Pemakaian gelar ini terutama ditemukan dalam prasasti-prasasti bahasa Melayu Kuno, Sunda, dan Jawa. Contohnya, legenda Jawa Aji Saka. Nama Aji Saka bermakna “Raja Permulaan”.
Teori kedua, menerangkan gelar haji secara formal berasal dari pemerintah kolonial Belanda. Gelar itu diberikan kepada orang-orang yang baru pulang naik haji.
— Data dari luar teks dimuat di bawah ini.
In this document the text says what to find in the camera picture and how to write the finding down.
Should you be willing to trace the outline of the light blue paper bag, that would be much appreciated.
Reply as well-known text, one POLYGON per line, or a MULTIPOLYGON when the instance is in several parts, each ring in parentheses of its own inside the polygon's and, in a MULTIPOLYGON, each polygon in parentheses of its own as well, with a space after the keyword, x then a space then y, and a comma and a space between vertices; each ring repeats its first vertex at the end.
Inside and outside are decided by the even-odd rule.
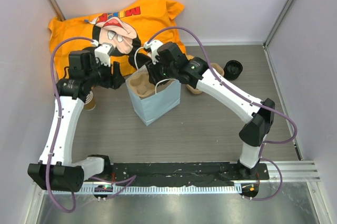
MULTIPOLYGON (((146 67, 139 66, 139 64, 136 62, 136 59, 134 59, 134 63, 136 65, 137 73, 148 73, 146 67)), ((154 94, 146 98, 140 98, 131 90, 129 80, 130 79, 128 77, 126 79, 126 86, 130 95, 133 109, 146 126, 150 125, 180 104, 181 84, 177 80, 162 80, 158 84, 154 84, 154 94)))

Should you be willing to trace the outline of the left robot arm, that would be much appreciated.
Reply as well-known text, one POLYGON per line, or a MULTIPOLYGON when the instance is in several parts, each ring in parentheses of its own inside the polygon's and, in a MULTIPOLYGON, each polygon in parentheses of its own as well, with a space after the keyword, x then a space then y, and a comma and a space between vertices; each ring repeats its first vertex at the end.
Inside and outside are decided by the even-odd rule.
POLYGON ((78 192, 85 180, 96 176, 107 181, 112 175, 110 159, 93 154, 72 161, 72 146, 78 119, 95 86, 118 89, 124 82, 119 62, 111 62, 107 45, 69 54, 68 77, 56 83, 58 99, 48 140, 38 163, 27 173, 43 190, 78 192))

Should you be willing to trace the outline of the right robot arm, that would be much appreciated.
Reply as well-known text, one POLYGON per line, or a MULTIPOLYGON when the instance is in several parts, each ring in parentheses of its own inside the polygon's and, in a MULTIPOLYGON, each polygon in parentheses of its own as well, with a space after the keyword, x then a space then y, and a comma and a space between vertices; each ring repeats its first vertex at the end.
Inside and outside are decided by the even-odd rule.
POLYGON ((151 57, 145 66, 152 84, 178 80, 181 84, 214 97, 244 122, 244 127, 239 132, 243 145, 235 166, 236 173, 242 179, 250 179, 256 175, 261 145, 273 124, 274 116, 270 109, 275 107, 275 103, 271 99, 262 101, 249 96, 222 77, 204 59, 188 59, 173 42, 164 44, 153 40, 146 42, 144 49, 151 57))

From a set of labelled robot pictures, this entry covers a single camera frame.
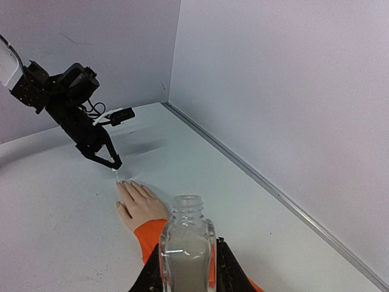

Waktu itu pemerintah kolonial Belanda menduga orang-orang yang baru pulang naik hajilah yang menjadi pelopor nasionalisme perlawanan terhadap pemerintah penjajah Belanda.
Jadi, untuk memudahkan pengawasan orang yang baru pulang haji, oleh penjajah disebutlah mereka Haji. Tak tanggung-tanggung, untuk itu, tahun 1916, penjajah mengeluarkan keputusan Ordonansi Haji, yaitu setiap orang yang pulang dari haji wajib menggunakan gelar haji.
Memang jika disimak, pada sekitar periode itu sejumlah tokoh Islam Indonesia selepas menunaikan ibadah haji mendirikan berbagai organisasi Islam. Tercatat Samanhudi mendirikan Sarekat Dagang Islam usai ibadah haji pada 1905.
Lantas ada KH Ahmad Dahlan, seusai pulang ibadah haji, mendirikan Muhammadiyah pada 1912. Pada tahun yang sama Oemar Said Tjokroaminoto mendirikan Sarekat juga selepas kembali dari ibadah haji. Ada pula KH Hasyim Asy’ari usai ibadah haji mendirikan Nahdlatul Ulama pada 1926.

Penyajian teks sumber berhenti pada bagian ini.